Work request ->
From the records below, output exactly the lines running from the line containing "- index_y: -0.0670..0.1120" through the line containing "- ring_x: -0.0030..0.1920", and no others.
== Segment start ==
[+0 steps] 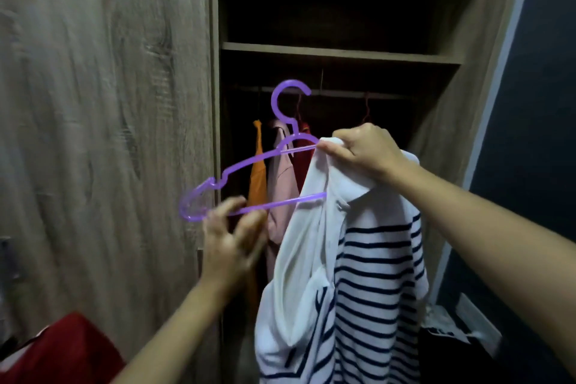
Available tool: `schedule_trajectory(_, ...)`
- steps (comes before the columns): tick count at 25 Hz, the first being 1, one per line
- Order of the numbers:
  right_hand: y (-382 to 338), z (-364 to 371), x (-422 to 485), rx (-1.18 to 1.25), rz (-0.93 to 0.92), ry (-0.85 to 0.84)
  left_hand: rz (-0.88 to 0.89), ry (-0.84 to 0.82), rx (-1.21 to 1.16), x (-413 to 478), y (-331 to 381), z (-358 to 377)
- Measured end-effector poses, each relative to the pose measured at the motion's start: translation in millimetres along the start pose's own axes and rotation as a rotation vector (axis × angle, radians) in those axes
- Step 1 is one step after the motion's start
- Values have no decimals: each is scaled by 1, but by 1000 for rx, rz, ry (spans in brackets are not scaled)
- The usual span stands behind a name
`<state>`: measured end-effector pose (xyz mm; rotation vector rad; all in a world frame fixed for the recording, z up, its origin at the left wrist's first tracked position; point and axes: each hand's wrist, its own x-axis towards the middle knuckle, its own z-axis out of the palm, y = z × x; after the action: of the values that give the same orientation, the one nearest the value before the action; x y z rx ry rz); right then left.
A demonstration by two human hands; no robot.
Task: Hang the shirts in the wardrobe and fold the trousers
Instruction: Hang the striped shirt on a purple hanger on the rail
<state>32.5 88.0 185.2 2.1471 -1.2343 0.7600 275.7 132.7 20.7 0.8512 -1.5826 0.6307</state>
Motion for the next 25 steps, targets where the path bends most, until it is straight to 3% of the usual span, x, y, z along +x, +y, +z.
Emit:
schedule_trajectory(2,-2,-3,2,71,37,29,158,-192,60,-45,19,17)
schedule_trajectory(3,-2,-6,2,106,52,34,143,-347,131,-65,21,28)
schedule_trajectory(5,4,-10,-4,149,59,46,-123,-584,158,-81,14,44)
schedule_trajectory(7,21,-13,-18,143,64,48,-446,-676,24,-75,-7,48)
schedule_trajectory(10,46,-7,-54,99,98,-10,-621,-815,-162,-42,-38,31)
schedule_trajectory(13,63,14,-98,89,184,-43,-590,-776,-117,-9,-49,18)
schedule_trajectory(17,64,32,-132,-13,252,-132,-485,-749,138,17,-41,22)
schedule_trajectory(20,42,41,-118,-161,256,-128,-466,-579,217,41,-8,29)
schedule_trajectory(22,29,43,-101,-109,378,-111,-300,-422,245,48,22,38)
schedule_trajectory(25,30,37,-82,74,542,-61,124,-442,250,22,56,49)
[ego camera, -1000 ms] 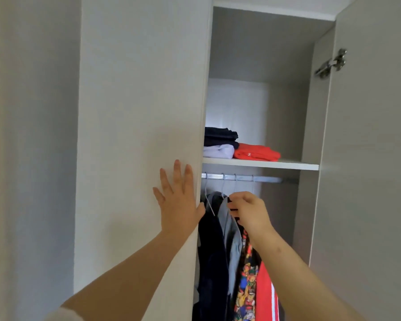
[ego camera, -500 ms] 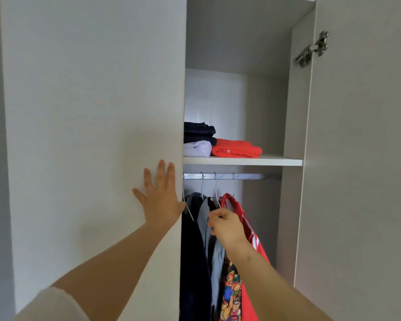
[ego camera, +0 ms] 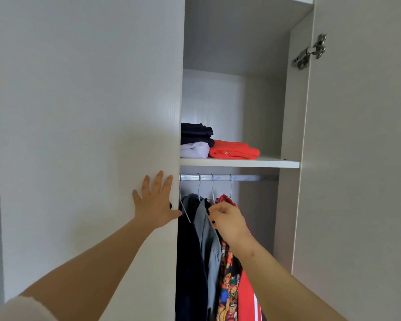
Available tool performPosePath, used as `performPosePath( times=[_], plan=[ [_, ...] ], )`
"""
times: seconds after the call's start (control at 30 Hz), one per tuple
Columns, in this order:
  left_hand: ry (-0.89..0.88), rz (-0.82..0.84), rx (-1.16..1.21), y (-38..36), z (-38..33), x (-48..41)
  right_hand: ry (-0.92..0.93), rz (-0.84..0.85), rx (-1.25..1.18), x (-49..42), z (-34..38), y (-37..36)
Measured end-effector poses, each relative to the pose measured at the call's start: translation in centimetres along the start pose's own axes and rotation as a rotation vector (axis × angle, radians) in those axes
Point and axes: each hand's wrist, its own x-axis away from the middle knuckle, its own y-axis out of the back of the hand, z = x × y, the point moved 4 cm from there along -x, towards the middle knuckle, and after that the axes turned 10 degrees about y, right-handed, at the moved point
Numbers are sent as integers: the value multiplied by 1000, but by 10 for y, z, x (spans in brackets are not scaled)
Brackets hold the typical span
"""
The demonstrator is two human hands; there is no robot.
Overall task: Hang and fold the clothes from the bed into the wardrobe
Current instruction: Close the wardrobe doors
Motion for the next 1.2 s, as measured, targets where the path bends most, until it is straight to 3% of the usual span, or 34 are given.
performPosePath(
  times=[0.17,0.37,0.53,0.87,1.03,1.2],
  plan=[
    [-83,-30,315,25,-32,21,40,-64,67,11,16,37],
    [-153,93,853,61,-108,55,92,-216,169,42,35,111],
    [-272,69,942,78,-177,96,122,-377,347,85,57,186],
    [-472,256,1021,88,-290,180,145,-718,579,169,69,305],
    [-522,304,1066,81,-312,198,79,-956,358,190,57,344],
    [-503,297,1057,75,-303,202,-9,-723,41,183,34,346]
  ],
)
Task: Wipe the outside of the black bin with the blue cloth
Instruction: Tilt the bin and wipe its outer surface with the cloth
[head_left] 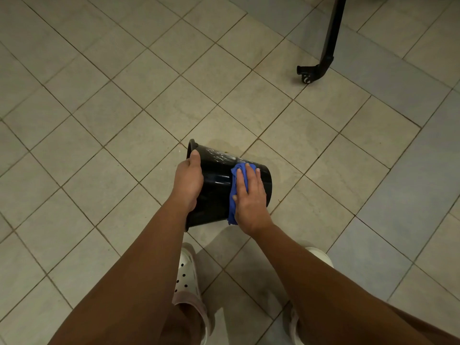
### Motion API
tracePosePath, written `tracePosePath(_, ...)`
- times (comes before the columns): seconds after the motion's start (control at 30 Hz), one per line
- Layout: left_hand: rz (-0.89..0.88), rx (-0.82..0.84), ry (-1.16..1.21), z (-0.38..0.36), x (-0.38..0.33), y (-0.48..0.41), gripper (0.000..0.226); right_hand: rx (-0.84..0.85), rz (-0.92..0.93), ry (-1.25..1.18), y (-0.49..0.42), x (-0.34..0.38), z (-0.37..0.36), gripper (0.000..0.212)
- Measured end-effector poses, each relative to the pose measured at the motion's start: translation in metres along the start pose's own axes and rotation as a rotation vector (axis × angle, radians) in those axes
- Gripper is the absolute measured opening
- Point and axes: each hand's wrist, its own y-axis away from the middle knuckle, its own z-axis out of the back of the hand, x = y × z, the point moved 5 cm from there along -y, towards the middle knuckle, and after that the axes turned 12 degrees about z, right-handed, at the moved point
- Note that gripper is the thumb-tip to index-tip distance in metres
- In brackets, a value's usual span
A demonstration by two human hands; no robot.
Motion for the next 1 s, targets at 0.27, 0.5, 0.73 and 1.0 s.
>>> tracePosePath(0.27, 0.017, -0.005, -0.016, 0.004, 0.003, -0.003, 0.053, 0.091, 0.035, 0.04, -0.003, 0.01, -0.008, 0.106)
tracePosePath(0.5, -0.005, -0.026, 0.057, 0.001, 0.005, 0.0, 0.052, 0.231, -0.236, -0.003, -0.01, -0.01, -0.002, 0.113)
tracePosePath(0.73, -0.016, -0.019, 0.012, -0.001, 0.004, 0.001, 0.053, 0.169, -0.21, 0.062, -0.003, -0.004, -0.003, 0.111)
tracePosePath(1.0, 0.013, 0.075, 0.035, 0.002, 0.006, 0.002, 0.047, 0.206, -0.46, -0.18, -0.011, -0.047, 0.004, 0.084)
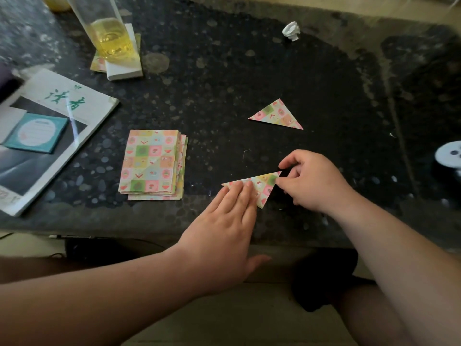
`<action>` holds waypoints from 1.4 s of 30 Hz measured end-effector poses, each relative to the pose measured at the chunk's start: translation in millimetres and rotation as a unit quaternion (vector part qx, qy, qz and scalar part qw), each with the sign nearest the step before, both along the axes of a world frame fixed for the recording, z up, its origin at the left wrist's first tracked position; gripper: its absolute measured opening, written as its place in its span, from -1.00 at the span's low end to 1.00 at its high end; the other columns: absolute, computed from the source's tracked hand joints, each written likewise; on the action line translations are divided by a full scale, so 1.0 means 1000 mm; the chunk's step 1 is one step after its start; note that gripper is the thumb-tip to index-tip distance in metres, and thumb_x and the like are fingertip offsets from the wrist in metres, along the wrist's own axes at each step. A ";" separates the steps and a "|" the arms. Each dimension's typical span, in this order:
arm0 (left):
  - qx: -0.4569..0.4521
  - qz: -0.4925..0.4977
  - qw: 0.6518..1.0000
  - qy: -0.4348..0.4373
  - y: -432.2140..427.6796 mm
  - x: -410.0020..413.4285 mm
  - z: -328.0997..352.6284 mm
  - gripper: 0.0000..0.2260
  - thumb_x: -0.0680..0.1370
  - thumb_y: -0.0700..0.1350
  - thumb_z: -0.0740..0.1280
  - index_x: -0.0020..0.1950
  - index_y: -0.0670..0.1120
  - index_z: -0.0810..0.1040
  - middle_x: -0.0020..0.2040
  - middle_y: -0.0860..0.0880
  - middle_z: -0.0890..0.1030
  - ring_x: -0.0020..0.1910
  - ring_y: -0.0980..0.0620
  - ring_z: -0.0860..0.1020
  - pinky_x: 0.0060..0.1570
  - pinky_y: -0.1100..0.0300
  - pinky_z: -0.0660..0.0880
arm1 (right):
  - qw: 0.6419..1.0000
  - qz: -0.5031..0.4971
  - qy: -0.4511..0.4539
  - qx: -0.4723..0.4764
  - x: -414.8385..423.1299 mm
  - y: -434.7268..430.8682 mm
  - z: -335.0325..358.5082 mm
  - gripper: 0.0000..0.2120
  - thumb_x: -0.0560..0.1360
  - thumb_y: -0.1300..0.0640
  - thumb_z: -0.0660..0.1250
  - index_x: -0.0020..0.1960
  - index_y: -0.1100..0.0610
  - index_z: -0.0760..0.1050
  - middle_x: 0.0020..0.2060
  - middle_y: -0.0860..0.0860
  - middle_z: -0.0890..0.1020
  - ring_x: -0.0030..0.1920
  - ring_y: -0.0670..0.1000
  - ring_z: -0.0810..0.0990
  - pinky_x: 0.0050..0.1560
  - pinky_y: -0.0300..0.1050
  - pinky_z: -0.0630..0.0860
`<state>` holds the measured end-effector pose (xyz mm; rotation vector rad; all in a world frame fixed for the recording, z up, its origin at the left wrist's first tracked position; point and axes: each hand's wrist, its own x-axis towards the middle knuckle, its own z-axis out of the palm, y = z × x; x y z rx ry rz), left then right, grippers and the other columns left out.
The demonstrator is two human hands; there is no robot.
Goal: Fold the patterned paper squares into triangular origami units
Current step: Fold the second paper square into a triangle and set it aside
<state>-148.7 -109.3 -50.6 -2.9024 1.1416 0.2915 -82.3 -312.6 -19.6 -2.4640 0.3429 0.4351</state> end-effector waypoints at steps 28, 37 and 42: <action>0.015 0.039 0.994 0.097 -0.019 0.013 0.019 -0.03 0.53 0.47 0.11 0.65 -0.06 -0.29 0.61 -0.24 -0.35 0.60 -0.21 -0.34 0.59 -0.08 -0.23 | 0.940 0.257 0.105 -0.197 -0.041 0.038 0.034 -0.20 0.59 0.05 0.22 0.63 -0.30 -0.19 0.06 -0.06 0.59 -0.11 -0.04 0.56 -0.08 -0.03 0.66; 0.036 0.027 0.994 0.095 -0.018 0.012 0.018 -0.02 0.50 0.53 0.03 0.61 -0.01 -0.38 0.59 -0.25 -0.39 0.59 -0.22 -0.37 0.60 -0.12 -0.21 | 0.939 0.155 0.180 -0.247 -0.028 0.027 0.042 -0.12 0.52 0.08 0.24 0.64 -0.25 -0.22 -0.01 -0.07 0.58 -0.17 -0.05 0.61 -0.14 -0.02 0.68; 0.012 0.032 0.996 0.087 -0.015 0.011 0.014 -0.01 0.48 0.56 0.01 0.63 0.00 -0.33 0.63 -0.15 -0.34 0.59 -0.20 -0.36 0.59 -0.11 -0.24 | 0.931 0.149 0.173 -0.285 -0.023 0.033 0.035 -0.21 0.55 0.05 0.25 0.65 -0.24 -0.08 0.22 -0.03 0.60 -0.06 -0.03 0.66 -0.10 -0.05 0.66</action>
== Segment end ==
Answer below ->
  - index_y: -0.0670..0.1120
  - index_z: -0.0810..0.1040
  - middle_x: -0.0020..0.2040
  - middle_y: -0.0860..0.0880
  - middle_z: -0.0890..0.1030
  - ring_x: -0.0020..0.1910
  - ring_y: -0.0980..0.0620
  - ring_z: -0.0860..0.1020
  - pinky_x: 0.0060..0.1570
  - pinky_y: -0.1100..0.0300
  - pinky_z: -0.0660..0.0880
arm1 (right):
  - qw: 0.6419..1.0000
  - qz: -0.5031..0.4971
  - qy: -0.4511..0.4539
  - qx: -0.4723..0.4764
  - x: -414.8385..423.1299 mm
  - y: -434.7268..430.8682 mm
  - z: -335.0325..358.5082 mm
  - gripper: 0.0000..0.2120
  - thumb_x: -0.0560..0.1360
  - thumb_y: -0.1300..0.0640
  - thumb_z: -0.0660..0.1250
  - index_x: -0.0020..0.1960
  - index_y: -0.1100..0.0610
  - index_z: -0.0760..0.1050
  - middle_x: 0.0020..0.2060
  - middle_y: -0.0860..0.0860
  - middle_z: -0.0890..0.1020
  - ring_x: -0.0030..0.1920

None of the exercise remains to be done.